For this particular use case, you can run micro-benchmark to compare different approaches of code which implements the same logic and choose the best one to use.

public void methodA() {
    List<String> list = new ArrayList<>();
    list.add("A");
    list.add("B");
    list.add("C");
    list.add("D");

    for (String item : list) {
        doWorkThing1(item);
        doWorkThing2(item);
    }

}

public void methodB() {

    List<String> list = new ArrayList<>();
    list.add("A");
    list.add("B");
    list.add("C");
    list.add("D");

    for (String item : list) {
        doWorkThing1(item);
    }
    for (String item : list) {
        doWorkThing2(item);
    }

}

private void doWorkThing2(String item) {
    int j = 0;
    for (int i = 0; i < 10000; i++) {
        j = i + j;
    }
}

private void doWorkThing1(String item) {
    int j = 0;
    for (int i = 0; i < 10000; i++) {
        j = i + j;
    }
}

When I run the code using jmh (ie Java Microbenchmarking Harness) tool. Following result being produced;

Benchmark               Mode  Cnt         Score         Error  Units
IterationCost.methodA  thrpt   20  56183172.456 ± 1388825.737  ops/s
IterationCost.methodB  thrpt   20  49693471.457 ±  777747.554  ops/s
IterationCost.methodA   avgt   20        ≈ 10⁻⁸                 s/op
IterationCost.methodB   avgt   20        ≈ 10⁻⁸                 s/op

Be aware of other factors that can impact the results.

There are too many variables to tell you which to use for best performance, since that can vary depending on what's going on. There is no one way that will work best in all situations.

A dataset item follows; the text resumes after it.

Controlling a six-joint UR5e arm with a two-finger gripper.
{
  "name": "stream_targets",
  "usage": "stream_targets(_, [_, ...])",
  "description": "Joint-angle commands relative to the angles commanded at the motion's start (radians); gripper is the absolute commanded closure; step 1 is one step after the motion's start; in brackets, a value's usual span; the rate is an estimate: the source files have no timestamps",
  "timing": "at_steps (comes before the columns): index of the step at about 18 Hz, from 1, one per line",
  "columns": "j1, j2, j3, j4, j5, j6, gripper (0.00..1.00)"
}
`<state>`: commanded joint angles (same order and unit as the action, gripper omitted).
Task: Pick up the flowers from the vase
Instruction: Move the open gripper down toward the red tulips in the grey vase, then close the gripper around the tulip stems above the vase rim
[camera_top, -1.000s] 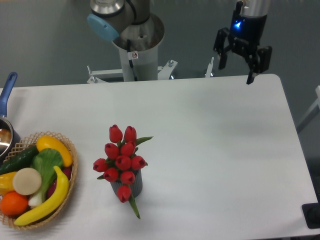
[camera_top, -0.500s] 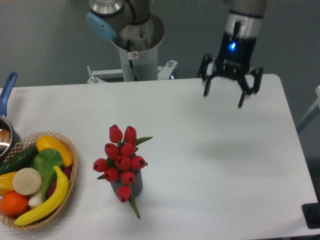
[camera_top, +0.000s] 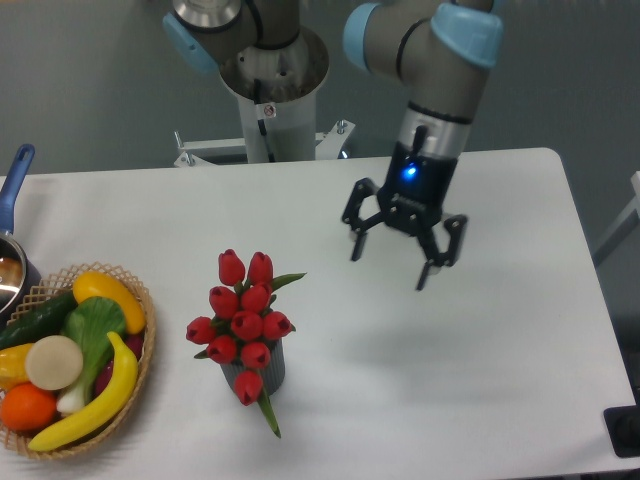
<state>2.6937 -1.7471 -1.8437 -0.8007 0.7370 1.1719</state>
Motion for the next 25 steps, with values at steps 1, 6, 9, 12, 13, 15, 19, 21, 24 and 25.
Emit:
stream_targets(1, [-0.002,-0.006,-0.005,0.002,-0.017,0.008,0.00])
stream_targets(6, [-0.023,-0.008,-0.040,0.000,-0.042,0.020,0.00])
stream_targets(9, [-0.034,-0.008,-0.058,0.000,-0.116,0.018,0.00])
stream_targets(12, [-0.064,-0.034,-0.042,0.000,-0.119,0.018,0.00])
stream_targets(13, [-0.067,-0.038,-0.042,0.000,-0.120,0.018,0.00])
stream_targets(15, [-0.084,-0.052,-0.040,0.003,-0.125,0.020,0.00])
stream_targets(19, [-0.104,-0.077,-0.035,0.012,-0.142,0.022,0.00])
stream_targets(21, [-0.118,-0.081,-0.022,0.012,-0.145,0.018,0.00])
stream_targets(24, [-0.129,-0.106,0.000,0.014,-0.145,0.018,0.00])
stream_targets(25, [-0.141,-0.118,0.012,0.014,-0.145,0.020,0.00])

Sometimes splitting up the loop will give better performance (maybe the processor's instruction cache won't need refilling several times each iteration). Sometimes combining into one loop will give better performance (maybe the processor's data cache won't need refilling n times as much as with one loop).

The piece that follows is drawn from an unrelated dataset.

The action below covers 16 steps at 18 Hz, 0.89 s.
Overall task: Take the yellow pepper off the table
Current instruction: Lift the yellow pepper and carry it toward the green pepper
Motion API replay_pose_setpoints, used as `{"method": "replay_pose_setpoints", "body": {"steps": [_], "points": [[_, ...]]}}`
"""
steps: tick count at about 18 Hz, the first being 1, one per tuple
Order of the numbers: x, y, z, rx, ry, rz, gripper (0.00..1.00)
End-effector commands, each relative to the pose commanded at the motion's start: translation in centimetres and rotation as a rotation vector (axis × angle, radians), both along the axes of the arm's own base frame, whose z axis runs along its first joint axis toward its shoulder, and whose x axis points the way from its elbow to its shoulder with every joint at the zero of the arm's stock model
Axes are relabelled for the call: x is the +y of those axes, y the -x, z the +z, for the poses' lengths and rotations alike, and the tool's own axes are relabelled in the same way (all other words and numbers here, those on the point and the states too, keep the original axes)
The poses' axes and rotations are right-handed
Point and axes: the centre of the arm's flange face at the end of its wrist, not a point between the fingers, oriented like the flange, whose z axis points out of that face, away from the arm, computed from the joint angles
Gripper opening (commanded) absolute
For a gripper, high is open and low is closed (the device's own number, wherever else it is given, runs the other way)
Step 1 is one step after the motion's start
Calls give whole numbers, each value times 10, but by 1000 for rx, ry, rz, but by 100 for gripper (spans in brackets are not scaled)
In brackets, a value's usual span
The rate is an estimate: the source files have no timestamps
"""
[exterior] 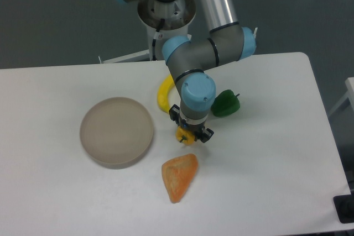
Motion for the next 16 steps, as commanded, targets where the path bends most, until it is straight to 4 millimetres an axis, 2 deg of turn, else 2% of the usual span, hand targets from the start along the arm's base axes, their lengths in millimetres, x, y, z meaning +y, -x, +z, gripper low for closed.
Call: {"method": "replay_pose_setpoints", "body": {"steps": [4,8,10,12,14,16], "points": [[17,26,45,45,-80,17,19],[23,71,74,84,-132,70,17],[32,98,82,84,-119,93,11],[45,118,87,76,-103,104,11],[51,128,86,71,-99,110,10],[51,129,85,70,-97,107,10]]}}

Profile with real world data one way. Profile with real world data another way. Use the best performing way.

In general the obvious overhead is only due to the extra incrementing of the additional counters/fetching do to the extra for loops. This is not significant if it is not significant for one for loop but is obviously N times the cost of one for loop.

There also might be issues with caching and such but you shouldn't have much a problem.

a for loop is effectively (pseudo)

loop:
   x = list[k++];
   work1(x);
   work2(x);
goto loop;

so 2 loops are

loop:
   x = list[k++];
   work1(x);
goto loop;

loop:
   x = list[k++];
   work2(x);
goto loop;

Ultimately, to know EXACTLY what happens you have to profile.. but even then you don't know exactly. If you are trying to milk the last 0.00001% of cpu cycles then you can worry about it, otherwise don't.

If you if your work functions are not "heavy"(do very little) then there are other ways to optimize things like unrolling the loop, etc.